Claire Zhang, cittadina canadese di origine cinese arrestata a luglio mentre lavorava allo Shape, era finita da mesi nel mirino della sicurezza dell’Alleanza. Una nuova inchiesta di La Lettre, Le Soir, Knack e Follow the Money ricostruisce l’episodio che avrebbe fatto scattare l’allarme e i fatti anomali avvenuti dopo il suo arresto. Sullo sfondo, la sicurezza dei sistemi cyber e di intelligenza artificiale della Nato
Per mesi era stata una stagista come altre all’interno dello Shape, il Supreme Headquarters Allied Powers Europe di Mons, in Belgio, il quartier generale dal quale la Nato pianifica e conduce le proprie operazioni militari. Poi qualcosa è cambiato. Prima i sospetti della sicurezza interna, quindi un episodio avvenuto ad aprile a pochi passi dall’ufficio del comandante supremo delle forze alleate in Europa. Infine l’arresto.

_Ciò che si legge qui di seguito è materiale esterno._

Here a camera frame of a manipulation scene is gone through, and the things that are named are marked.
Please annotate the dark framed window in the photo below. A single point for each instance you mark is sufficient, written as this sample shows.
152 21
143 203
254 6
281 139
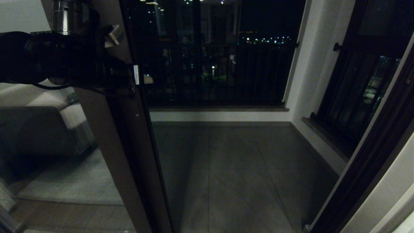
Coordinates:
372 42

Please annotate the brown framed fixed glass door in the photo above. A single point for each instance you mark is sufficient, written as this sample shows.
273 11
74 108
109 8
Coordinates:
97 116

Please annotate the black metal balcony railing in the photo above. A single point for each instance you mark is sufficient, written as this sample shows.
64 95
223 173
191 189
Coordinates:
252 47

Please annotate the grey floor rug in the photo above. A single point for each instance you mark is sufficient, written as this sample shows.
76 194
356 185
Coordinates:
81 184

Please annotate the dark brown door jamb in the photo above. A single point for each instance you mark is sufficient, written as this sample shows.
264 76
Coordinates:
368 161

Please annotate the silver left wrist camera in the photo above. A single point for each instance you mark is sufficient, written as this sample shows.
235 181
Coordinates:
114 34

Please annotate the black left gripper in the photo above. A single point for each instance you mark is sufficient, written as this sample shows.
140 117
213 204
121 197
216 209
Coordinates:
97 71

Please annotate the grey and beige sofa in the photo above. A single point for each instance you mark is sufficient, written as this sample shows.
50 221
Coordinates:
74 116

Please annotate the black window guard railing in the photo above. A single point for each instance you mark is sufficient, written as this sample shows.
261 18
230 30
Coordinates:
336 48

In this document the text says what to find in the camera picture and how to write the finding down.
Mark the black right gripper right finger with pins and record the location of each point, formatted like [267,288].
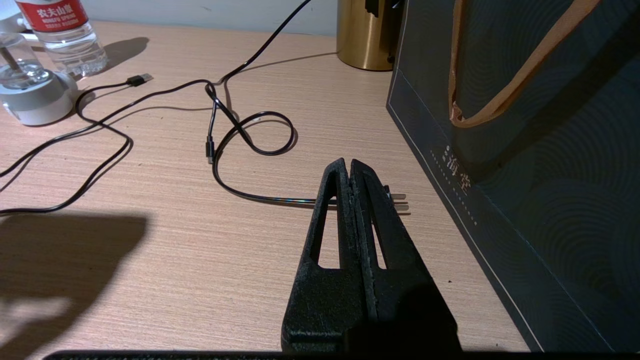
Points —
[400,280]

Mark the gold desk lamp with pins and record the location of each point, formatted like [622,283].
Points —
[360,35]

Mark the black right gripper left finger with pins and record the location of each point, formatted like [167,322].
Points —
[325,300]

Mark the red capped water bottle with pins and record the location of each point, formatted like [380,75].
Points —
[67,42]

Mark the clear dome grey base gadget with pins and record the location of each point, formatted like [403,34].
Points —
[32,97]

A ricostruire i passaggi che hanno portato al fermo di Claire Biwei Zhang, cittadina canadese di origine cinese, è una nuova inchiesta pubblicata da La Lettre insieme al quotidiano belga Le Soir, al settimanale Knack e alla piattaforma investigativa olandese Follow the Money. Zhang è sospettata dalla magistratura belga di spionaggio a favore di un Paese terzo e di partecipazione a un’organizzazione criminale. Le autorità belghe non hanno indicato pubblicamente quale sia il Paese in questione.